WHAT THIS TASK INVOLVES =>
Extract every line from the records below that contains the word "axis".

EXERCISE INPUTS =>
======

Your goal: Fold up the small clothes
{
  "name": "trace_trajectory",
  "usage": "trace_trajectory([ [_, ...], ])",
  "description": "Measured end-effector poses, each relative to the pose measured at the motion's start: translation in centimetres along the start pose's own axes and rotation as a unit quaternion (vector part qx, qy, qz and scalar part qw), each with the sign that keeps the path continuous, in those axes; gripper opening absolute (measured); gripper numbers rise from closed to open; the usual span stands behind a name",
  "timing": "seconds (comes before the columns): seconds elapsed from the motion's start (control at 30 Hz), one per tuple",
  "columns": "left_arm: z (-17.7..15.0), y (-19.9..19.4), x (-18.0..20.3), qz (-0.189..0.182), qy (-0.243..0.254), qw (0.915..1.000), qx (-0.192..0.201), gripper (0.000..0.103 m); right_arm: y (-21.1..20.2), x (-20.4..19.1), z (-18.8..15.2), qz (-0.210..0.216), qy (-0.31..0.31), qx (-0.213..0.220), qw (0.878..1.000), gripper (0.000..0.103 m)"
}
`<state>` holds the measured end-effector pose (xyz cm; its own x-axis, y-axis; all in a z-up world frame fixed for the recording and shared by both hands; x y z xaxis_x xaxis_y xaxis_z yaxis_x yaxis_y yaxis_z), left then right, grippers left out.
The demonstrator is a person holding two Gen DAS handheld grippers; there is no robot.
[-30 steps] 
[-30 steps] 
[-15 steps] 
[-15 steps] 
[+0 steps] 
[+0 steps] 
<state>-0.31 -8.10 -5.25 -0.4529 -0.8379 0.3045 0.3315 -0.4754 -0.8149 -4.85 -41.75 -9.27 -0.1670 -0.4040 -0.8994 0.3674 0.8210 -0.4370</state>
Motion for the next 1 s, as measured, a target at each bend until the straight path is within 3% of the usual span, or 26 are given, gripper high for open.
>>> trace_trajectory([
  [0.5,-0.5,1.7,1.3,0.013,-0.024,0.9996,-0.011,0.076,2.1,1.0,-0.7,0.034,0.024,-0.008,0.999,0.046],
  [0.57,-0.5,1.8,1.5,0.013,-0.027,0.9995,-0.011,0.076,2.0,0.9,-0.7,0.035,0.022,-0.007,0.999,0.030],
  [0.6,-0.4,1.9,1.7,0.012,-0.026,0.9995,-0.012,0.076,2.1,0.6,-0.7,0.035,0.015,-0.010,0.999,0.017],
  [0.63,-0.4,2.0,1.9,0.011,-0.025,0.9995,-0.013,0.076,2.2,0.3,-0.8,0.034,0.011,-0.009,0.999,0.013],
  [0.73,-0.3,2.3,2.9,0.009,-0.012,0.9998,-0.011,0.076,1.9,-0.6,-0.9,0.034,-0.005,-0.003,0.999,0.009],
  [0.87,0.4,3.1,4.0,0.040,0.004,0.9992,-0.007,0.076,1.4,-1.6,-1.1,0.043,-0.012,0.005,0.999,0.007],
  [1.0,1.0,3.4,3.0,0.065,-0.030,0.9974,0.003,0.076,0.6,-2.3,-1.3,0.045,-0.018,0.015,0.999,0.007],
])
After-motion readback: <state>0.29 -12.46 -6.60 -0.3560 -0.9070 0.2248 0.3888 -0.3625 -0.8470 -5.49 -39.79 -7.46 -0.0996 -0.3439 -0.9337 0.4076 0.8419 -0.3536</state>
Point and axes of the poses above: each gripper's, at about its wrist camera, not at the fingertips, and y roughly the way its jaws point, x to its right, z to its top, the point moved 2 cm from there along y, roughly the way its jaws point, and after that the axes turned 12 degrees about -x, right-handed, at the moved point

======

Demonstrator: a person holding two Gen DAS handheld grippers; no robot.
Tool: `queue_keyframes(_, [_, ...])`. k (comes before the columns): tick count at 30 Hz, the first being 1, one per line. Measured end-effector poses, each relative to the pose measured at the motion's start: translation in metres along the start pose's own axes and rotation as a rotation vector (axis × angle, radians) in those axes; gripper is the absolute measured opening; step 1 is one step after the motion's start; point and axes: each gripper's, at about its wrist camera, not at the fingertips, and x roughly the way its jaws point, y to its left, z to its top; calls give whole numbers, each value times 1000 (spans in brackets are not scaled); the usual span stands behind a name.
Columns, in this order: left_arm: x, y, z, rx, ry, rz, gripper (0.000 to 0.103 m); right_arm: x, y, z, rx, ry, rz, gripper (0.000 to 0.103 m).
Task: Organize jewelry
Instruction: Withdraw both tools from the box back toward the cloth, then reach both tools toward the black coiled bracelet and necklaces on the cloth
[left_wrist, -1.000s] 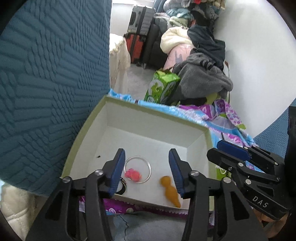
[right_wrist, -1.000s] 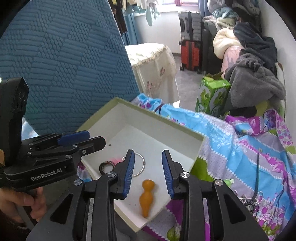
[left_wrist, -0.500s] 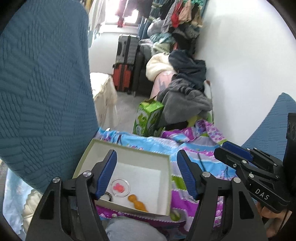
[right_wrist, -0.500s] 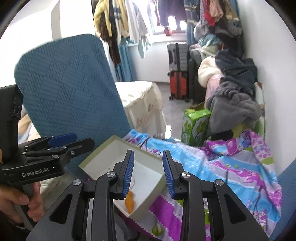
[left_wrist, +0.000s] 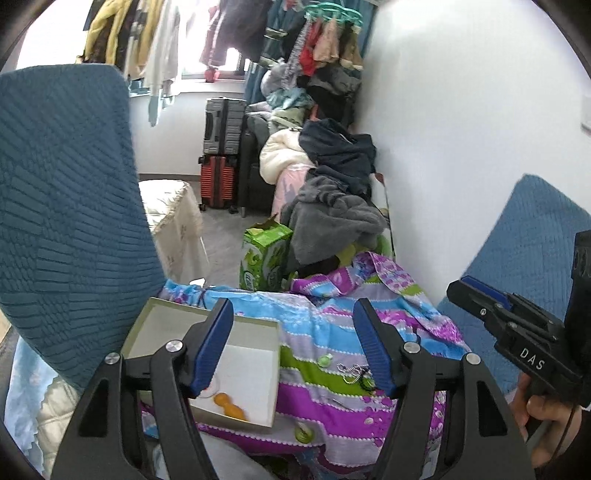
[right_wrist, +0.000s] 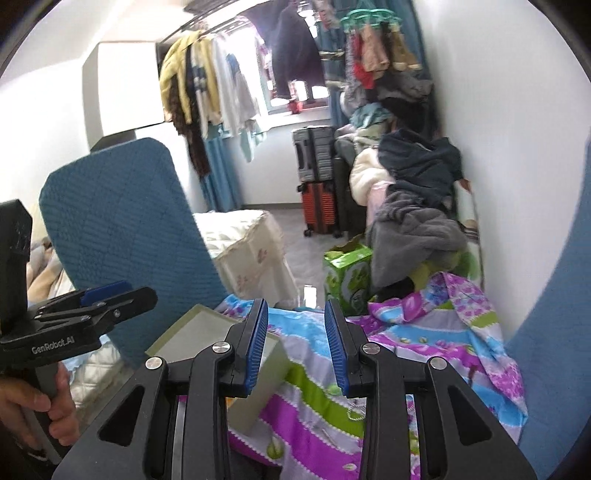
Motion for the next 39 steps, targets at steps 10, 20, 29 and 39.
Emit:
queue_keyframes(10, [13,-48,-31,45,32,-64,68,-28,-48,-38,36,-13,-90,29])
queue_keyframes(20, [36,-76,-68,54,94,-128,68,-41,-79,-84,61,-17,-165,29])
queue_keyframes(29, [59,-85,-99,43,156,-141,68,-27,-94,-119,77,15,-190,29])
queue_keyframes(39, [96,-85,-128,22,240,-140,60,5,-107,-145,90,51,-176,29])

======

SOLVED PROBLEM =>
`<state>` holds the measured end-effector pose (xyz cm; its own x-axis, y-axis; all in a z-up world frame fixed for the recording and shared by both hands; x y z xaxis_x xaxis_y xaxis_z yaxis_x yaxis_y yaxis_z), left then right, grippers left out.
Tool: `queue_keyframes(_, [_, ...])`. k (comes before the columns): tick count at 30 Hz, the first being 1, one per line. Measured end-effector poses, each relative to the pose measured at the motion's start: translation in metres along the start pose's own axes and rotation as a rotation vector (axis × angle, radians) in those axes; gripper is the absolute measured opening; step 1 is one step after the motion's start; point and axes: each gripper's, at about its wrist camera, not at the fingertips, and x roughly the way its jaws point, y to its left, z to its top; calls give whole numbers, each value times 1000 (spans in brackets are not scaled); the usual span stands behind a name.

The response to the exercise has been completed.